A type of analysis conducted to investigate the sensitivity of the results of a decision model to the uncertainty of the model parameters. In a one-way sensitivity analysis (OWSA) the model is stressed against the limits of each parameter while a  probabilistic sensitivity analysis (PSA) allows the parameters to fluctuate within their respective limits.

Single technology appraisal (STA)

A form of appraisal in which a single health technology is evaluated with respect to the current standard of care in the interest of evaluating clinical validity and relative cost-effectiveness.

Social efficiency

Refers to a situation where the benefits to those that gain from the reallocation of resources are greater than the losses incurred by those who are made worse off, such that the gainers could compensate the losers and still be better off.

Survival effects

These relate to changes in life expectancy that may result from the programme and measures such as life years saved and lives saved.

T

Technical efficiency

Assesses the best way of achieving a given objective. Output is maximised for a given cost, or the costs of producing a given output are minimised.

Time preference

Individuals are not indifferent to the timing of costs and benefits, preferring benefits sooner and costs later.

U

Utility

A measure of the 'satisfaction' (benefit) obtained from consuming goods and services.

Utility effects

In an attempt to generate measures which can be used to compare outcomes across all healthcare interventions, considerable effort has been invested in measures of health status and utility.

W

Willingness to pay

This technique asks people to state explicitly the maximum amount they would be willing to pay to receive a particular benefit. It is based on the premise that the maximum amount of money an individual is willing to pay for a commodity is an indicator of the value to them of that commodity.

References

  1. Batstone G, Edwards M. Achieving clinical effectiveness: just another initiative or a real change in working practice? J Clin Effect 1996;1:19–21.

Which concept increases the efficiency of economic system?

Pareto efficiency is when every economic good is optimally allocated across production and consumption so that no change to the arrangement can be made to make anyone better off without making someone else worse off.

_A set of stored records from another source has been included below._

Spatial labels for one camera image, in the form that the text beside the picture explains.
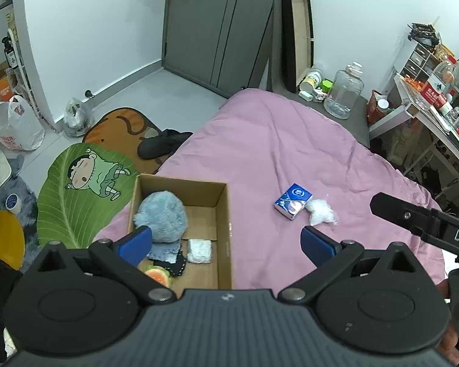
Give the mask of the person's right hand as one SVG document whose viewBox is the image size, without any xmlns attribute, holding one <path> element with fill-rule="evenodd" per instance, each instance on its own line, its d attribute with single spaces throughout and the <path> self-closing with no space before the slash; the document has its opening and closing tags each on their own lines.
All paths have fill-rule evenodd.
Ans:
<svg viewBox="0 0 459 367">
<path fill-rule="evenodd" d="M 448 279 L 444 279 L 436 287 L 444 299 L 450 299 L 450 284 Z M 437 346 L 437 350 L 454 366 L 459 364 L 459 350 L 457 349 L 458 340 L 459 335 L 453 323 L 450 322 L 444 332 L 441 342 Z"/>
</svg>

What is output efficiency in economics?

Efficiency = Output ÷ Input. Output (or work output) is the total amount of useful work completed without accounting for any waste and spoilage. If you want to express efficiency as a percentage, simply by multiplying the ratio by 100.

What does efficiency mean in economics?

Economic efficiency refers to an economic situation where there is optimum allocation or distribution of resources with minimum wastage and lesser inefficiency. The editions made in the betterment of one entity in an economically efficient economy would have negative effects on the other entities.

What are the two types of efficiencies in economics?

Allocative efficiency – is about ensuring resources are allocated between alternative uses in a way that maximises community wellbeing. Productive efficiency – describes the situation in which output is being produced at is lowest possible average cost.